JULIANNA BARWICK – Nepenthe
(Dead Oceans, 2013)
La nuova tappa del percorso spirituale di Julianna Barwick la conduce al di là della selva oscura del precedente “The Magic Place” (2011) per consegnarla a un decompresso stato di atarassia.
La liberazione dal dolore emblematizzata dall’etimo di “Nepenthe” trova corrispondenza nel modo in cui l’artista newyorkese modella la propria vocalità – strumento centrale delle sue opere – in dieci nuovi brani intrisi di rarefazioni fascinose e stranianti.
Senza rinunciare alla sua incessante ricerca su tradizioni orali provenienti da varie parti del mondo, in “Nepenthe” la Barwick sembra voler proseguire nel tentativo di affrancare la sua espressione da quell’autismo comunicativo nel quale l’impiego della sola voce poteva rischiare di confinarla.
Ancor più che nel lavoro precedente, le sue mistiche evocazioni vengono tradotte in filigrane melodiche e avvolte in evanescenti nebbie droniche, che ne accompagnano lo svolgimento, quando non addirittura incardinate su partiture armoniche riconoscibili.

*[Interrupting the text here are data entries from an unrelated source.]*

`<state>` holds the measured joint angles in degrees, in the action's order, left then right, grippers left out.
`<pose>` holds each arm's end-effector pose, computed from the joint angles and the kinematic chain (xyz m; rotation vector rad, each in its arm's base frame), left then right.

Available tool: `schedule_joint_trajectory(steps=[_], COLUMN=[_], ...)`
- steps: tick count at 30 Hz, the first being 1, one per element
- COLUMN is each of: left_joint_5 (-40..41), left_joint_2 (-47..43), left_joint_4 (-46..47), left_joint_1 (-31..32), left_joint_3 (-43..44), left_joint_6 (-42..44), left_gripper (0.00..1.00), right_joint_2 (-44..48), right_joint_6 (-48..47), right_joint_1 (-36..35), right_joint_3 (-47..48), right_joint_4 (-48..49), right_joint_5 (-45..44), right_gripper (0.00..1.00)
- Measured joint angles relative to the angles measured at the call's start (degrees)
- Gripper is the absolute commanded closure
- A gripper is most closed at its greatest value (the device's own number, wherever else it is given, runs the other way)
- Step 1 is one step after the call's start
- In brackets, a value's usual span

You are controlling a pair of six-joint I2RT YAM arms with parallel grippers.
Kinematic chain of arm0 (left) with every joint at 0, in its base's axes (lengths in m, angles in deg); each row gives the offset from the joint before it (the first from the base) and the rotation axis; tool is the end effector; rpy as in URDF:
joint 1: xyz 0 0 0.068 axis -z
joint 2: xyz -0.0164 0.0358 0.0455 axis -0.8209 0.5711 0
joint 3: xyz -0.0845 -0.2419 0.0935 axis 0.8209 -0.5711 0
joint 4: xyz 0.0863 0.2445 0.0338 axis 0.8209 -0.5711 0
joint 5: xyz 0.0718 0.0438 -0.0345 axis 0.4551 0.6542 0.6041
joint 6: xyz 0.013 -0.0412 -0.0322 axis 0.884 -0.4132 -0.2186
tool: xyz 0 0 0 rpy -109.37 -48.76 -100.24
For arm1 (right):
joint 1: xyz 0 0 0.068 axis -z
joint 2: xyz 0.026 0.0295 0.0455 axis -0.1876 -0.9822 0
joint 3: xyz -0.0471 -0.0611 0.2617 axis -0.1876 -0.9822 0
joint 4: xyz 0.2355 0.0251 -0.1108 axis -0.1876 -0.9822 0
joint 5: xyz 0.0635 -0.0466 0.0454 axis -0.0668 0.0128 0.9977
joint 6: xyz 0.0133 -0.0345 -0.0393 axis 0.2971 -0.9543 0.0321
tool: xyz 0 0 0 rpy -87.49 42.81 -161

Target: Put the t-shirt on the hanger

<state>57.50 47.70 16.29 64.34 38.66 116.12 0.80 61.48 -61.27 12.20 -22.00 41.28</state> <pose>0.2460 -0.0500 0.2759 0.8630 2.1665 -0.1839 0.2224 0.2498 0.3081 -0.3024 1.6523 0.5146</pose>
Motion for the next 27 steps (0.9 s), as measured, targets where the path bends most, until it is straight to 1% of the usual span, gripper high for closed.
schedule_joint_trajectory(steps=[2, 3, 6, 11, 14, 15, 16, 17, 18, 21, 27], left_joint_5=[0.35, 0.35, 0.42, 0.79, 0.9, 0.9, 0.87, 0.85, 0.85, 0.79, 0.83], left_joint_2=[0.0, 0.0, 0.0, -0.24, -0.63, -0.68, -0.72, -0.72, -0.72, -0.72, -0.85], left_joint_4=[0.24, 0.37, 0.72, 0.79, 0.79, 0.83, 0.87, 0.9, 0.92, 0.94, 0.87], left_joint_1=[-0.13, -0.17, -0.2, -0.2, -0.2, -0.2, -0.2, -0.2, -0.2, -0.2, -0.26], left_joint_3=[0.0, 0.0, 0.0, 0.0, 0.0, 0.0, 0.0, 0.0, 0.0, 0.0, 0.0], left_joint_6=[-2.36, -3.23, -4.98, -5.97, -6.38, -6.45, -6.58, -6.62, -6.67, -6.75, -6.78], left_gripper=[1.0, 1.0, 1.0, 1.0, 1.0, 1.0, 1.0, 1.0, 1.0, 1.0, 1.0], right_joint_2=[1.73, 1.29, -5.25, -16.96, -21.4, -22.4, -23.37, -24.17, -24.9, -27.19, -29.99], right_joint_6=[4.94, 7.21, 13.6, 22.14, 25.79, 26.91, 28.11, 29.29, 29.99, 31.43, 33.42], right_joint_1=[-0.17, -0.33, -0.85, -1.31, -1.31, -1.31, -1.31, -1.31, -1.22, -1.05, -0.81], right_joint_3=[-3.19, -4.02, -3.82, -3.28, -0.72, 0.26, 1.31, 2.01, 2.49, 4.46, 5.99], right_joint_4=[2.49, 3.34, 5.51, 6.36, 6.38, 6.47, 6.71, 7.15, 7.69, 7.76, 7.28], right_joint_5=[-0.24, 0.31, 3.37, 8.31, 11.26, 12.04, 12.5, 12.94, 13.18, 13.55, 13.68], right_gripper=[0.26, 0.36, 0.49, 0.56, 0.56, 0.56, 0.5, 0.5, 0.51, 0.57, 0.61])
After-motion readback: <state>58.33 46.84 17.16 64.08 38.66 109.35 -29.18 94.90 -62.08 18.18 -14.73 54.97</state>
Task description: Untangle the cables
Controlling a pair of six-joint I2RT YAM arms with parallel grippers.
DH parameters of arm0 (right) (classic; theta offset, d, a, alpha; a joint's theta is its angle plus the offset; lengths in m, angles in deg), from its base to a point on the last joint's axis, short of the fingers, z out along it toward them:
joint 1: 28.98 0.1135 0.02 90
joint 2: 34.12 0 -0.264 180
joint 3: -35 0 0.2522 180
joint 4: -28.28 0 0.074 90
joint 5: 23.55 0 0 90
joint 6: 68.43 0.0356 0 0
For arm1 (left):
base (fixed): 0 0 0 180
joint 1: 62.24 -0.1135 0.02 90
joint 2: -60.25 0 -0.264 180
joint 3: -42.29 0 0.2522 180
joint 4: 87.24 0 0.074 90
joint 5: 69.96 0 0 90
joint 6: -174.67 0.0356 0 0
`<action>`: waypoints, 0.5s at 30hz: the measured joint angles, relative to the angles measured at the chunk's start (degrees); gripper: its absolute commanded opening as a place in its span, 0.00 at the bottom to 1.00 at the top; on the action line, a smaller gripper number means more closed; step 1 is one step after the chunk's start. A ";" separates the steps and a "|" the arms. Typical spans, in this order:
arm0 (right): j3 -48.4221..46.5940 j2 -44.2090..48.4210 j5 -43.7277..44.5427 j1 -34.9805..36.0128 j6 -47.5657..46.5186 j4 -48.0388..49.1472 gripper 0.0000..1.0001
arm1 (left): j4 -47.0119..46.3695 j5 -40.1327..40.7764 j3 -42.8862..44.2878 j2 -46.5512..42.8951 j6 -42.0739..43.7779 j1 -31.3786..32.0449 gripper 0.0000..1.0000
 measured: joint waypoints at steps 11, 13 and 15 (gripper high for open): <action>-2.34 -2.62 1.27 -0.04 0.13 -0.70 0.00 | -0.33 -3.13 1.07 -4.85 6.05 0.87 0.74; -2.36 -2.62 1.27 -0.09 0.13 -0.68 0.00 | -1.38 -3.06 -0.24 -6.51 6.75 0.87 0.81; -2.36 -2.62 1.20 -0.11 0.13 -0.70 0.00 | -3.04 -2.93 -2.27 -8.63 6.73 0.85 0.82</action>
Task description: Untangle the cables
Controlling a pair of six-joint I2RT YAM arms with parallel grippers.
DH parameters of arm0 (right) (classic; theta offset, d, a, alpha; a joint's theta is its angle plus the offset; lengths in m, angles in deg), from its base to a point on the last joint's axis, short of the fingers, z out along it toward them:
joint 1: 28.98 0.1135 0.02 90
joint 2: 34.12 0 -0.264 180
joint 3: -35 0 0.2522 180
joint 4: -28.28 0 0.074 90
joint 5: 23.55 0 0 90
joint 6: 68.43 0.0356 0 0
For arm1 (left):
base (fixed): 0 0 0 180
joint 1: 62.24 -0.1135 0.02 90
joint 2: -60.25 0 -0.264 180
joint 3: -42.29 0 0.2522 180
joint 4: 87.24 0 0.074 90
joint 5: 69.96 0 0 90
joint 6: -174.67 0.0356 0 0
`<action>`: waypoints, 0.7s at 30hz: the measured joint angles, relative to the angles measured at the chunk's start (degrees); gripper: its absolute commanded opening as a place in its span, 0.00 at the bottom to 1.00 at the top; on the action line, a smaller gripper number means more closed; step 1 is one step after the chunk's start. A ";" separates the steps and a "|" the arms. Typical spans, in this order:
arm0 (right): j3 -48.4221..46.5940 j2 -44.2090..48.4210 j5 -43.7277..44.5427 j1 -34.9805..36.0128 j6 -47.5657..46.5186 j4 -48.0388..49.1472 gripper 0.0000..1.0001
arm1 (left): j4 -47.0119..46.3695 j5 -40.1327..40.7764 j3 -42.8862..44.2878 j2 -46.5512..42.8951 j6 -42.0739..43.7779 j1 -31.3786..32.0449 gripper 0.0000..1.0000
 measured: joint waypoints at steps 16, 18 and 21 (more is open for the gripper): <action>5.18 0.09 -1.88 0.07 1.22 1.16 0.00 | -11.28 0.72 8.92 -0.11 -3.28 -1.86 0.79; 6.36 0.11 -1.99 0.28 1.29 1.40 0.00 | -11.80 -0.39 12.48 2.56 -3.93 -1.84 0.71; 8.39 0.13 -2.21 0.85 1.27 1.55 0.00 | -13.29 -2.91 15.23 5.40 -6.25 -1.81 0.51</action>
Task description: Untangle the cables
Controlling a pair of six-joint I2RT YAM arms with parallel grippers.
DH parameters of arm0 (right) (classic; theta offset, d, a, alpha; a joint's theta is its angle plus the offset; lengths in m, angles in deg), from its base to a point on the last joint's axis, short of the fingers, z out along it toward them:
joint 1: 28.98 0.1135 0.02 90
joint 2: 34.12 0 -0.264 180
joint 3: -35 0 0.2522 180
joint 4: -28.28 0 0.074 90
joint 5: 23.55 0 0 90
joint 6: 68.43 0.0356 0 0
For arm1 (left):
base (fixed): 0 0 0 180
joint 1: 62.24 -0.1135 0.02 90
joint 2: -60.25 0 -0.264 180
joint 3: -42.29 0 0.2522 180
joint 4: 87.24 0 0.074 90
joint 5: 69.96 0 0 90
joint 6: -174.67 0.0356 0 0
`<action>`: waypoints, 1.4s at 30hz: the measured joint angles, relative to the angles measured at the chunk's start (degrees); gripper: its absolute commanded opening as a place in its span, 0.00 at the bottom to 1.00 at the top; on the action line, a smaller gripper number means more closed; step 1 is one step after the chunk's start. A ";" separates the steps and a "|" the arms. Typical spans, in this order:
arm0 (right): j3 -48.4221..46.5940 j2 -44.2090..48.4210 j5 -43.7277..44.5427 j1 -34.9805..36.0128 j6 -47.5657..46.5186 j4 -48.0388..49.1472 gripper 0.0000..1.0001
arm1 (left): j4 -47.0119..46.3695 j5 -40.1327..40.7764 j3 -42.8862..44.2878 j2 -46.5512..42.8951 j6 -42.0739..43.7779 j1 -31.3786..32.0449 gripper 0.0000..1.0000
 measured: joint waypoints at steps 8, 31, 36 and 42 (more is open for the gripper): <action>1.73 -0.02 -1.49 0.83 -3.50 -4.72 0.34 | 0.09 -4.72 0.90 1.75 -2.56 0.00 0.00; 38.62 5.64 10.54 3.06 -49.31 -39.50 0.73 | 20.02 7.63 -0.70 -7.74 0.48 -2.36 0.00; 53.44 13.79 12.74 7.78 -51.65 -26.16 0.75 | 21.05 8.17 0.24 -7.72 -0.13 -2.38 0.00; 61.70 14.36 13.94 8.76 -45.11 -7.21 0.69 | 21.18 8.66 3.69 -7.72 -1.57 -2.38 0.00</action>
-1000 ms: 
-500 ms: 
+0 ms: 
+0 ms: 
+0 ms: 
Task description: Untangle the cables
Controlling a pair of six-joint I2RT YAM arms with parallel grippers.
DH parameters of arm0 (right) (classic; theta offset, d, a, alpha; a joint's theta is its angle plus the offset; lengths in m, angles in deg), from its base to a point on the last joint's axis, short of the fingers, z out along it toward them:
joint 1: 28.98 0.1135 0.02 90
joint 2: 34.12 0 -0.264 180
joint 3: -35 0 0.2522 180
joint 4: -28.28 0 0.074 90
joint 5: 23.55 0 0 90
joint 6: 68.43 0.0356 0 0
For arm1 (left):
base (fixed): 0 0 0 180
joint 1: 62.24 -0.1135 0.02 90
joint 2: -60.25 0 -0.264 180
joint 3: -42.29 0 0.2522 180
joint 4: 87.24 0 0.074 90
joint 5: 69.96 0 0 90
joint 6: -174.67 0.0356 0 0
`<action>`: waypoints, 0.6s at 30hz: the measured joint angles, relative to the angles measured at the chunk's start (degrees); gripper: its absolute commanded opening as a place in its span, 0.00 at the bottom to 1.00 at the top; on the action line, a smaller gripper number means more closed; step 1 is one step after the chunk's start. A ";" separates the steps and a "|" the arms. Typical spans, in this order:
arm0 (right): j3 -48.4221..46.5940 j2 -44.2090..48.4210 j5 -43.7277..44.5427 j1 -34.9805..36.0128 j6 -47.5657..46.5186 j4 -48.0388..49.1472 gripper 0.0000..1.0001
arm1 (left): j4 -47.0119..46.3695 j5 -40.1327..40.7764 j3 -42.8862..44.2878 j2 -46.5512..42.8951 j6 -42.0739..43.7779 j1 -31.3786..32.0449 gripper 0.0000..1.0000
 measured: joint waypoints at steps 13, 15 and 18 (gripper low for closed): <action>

Tra le tante, le definite torsioni tonali di “Pyrrhic”, le dense saturazioni di Forever e le oniriche oscillazioni di “Crystal Lake” sarebbero state quasi impensabili al tempo delle prime opere della Barwick, oggi ben più affine a interpreti quali Jessica Bailiff e Liz Harris che non a un avanguardismo vocale fine a se stesso, grazie all’abilità di fornire un minimo di articolazione ai suoi ipnotici arabeschi vocali.